**WHAT THE TASK REQUIRES**
Print the records again, character for character.

Saved data entries
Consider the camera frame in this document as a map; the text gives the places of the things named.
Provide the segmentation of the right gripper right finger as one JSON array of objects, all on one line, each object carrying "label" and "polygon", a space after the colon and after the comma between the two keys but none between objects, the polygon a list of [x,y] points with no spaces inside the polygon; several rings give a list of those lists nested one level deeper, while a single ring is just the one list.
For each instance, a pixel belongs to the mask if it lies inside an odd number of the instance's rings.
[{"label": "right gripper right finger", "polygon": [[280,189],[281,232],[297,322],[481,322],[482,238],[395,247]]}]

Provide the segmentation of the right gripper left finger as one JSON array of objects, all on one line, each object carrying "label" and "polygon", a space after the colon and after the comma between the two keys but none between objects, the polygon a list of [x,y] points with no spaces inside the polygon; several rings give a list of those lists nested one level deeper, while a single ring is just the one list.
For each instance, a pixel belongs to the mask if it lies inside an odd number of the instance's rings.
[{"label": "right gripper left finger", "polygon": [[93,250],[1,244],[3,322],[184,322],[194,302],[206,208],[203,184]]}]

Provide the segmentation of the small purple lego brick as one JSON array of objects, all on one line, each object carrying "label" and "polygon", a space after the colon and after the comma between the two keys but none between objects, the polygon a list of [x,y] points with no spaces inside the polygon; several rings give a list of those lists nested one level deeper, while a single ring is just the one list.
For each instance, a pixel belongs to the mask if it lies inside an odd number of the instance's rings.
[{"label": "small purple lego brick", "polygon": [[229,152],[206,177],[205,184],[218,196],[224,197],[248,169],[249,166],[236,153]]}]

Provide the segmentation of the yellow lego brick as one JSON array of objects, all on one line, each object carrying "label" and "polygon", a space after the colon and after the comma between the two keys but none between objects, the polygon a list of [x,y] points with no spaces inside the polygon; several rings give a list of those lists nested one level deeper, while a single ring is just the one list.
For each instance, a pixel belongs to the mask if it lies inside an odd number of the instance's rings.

**FINAL ANSWER**
Consider the camera frame in this document as a map; the text gives the places of the things named.
Provide the segmentation of the right gripper right finger as one JSON array of objects, all on one line, each object carrying "label" and "polygon", a space after the colon and after the comma between the two keys but none between objects, the polygon a list of [x,y] points with no spaces inside the polygon; several rings give a list of those lists nested one level deeper, while a single ring is just the one list.
For each instance, a pixel belongs to the mask if it lies inside an odd number of the instance's rings.
[{"label": "right gripper right finger", "polygon": [[280,189],[281,232],[297,322],[481,322],[482,238],[395,247]]}]

Provide the segmentation of the right gripper left finger as one JSON array of objects, all on one line, each object carrying "label" and "polygon", a space after the colon and after the comma between the two keys but none between objects, the polygon a list of [x,y] points with no spaces inside the polygon; several rings give a list of those lists nested one level deeper, while a single ring is just the one list.
For each instance, a pixel belongs to the mask if it lies inside an odd number of the instance's rings.
[{"label": "right gripper left finger", "polygon": [[93,250],[1,244],[3,322],[184,322],[194,302],[206,208],[203,184]]}]

Provide the segmentation of the small purple lego brick as one JSON array of objects, all on one line, each object carrying "label" and "polygon", a space after the colon and after the comma between the two keys but none between objects, the polygon a list of [x,y] points with no spaces inside the polygon; several rings give a list of those lists nested one level deeper, while a single ring is just the one list.
For each instance, a pixel belongs to the mask if it lies inside an odd number of the instance's rings.
[{"label": "small purple lego brick", "polygon": [[229,152],[206,177],[205,184],[218,196],[224,197],[248,169],[249,166],[236,153]]}]

Provide the segmentation of the yellow lego brick as one JSON array of objects, all on one line, each object carrying "label" and "polygon", a space after the colon and after the comma between the two keys but none between objects, the polygon a list of [x,y] points with no spaces inside the polygon; several rings give a list of those lists nested one level deeper, while a single ring is just the one list.
For each instance, a pixel belongs to the mask if it lies inside an odd number of the instance's rings.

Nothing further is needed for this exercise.